* Description of the task *
Go through the listing that follows and report the number of lines with the string "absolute" in them, nothing more.

* Exercise input *

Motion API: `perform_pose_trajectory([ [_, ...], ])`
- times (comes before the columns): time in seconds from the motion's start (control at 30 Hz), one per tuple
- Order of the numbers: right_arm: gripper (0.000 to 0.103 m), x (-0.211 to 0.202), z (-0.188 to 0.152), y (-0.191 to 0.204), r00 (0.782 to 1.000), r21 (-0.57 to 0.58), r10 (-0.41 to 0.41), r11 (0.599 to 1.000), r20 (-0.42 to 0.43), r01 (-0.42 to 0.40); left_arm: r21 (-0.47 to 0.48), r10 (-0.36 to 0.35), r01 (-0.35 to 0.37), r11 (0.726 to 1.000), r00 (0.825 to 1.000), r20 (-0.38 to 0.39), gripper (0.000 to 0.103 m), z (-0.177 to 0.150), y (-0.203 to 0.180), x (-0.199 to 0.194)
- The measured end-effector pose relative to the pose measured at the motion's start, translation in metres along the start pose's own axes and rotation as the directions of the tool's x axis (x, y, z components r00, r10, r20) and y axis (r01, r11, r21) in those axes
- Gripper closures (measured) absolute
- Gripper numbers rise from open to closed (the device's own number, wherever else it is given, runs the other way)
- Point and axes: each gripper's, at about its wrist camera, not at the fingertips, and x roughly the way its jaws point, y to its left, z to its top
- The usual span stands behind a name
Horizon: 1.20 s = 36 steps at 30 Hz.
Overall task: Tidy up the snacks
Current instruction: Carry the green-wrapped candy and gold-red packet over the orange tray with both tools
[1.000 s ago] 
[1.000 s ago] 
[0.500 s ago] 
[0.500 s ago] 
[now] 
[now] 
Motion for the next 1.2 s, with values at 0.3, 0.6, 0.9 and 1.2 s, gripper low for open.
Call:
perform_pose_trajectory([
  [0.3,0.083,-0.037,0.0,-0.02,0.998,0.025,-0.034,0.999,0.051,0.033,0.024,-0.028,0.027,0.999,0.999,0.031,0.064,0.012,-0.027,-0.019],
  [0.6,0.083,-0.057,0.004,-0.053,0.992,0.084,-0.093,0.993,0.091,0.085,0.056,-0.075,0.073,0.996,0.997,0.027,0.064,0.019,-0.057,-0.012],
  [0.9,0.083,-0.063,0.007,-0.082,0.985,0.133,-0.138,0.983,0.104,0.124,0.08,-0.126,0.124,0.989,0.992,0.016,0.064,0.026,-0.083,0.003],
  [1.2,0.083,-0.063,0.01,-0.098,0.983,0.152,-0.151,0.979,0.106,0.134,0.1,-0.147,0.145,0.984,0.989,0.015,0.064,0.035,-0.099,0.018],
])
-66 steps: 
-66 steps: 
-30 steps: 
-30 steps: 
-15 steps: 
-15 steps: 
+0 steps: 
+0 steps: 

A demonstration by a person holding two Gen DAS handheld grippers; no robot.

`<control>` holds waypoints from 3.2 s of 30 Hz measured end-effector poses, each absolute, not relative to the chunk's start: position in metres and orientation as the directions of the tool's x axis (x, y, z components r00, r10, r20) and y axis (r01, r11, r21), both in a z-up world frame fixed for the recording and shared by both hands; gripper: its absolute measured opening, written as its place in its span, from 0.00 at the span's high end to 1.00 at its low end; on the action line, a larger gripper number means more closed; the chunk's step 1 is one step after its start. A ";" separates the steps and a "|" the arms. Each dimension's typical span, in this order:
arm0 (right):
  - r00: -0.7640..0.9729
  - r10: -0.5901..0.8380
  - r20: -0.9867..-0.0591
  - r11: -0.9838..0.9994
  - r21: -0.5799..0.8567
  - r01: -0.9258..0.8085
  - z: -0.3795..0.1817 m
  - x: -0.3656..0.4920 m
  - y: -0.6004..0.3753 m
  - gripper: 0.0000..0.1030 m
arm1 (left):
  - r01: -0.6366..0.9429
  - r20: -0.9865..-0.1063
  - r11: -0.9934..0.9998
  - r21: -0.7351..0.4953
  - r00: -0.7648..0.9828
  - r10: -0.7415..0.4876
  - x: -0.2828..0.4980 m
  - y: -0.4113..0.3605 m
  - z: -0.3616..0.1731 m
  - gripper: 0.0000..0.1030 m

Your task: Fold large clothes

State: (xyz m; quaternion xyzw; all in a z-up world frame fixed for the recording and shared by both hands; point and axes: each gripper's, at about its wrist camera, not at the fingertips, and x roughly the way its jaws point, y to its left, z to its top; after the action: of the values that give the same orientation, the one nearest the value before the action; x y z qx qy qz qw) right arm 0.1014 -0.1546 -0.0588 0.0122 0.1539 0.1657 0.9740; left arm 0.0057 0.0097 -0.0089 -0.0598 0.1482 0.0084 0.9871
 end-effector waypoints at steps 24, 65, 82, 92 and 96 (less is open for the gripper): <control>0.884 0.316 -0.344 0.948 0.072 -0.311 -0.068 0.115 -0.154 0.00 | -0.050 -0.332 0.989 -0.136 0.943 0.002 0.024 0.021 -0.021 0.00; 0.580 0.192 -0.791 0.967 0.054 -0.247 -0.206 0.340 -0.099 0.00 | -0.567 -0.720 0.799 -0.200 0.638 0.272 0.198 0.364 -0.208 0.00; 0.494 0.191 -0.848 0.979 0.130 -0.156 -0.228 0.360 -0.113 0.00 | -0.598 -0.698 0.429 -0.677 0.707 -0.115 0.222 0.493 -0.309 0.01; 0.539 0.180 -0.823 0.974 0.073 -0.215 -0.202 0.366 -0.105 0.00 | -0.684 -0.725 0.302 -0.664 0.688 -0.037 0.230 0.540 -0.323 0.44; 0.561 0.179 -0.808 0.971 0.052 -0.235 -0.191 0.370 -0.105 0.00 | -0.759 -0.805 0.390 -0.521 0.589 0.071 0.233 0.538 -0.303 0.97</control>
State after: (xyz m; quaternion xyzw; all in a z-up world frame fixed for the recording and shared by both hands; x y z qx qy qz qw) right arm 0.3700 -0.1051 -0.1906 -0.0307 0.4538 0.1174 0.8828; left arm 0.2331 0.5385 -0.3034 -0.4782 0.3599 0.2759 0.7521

* Exercise result *
2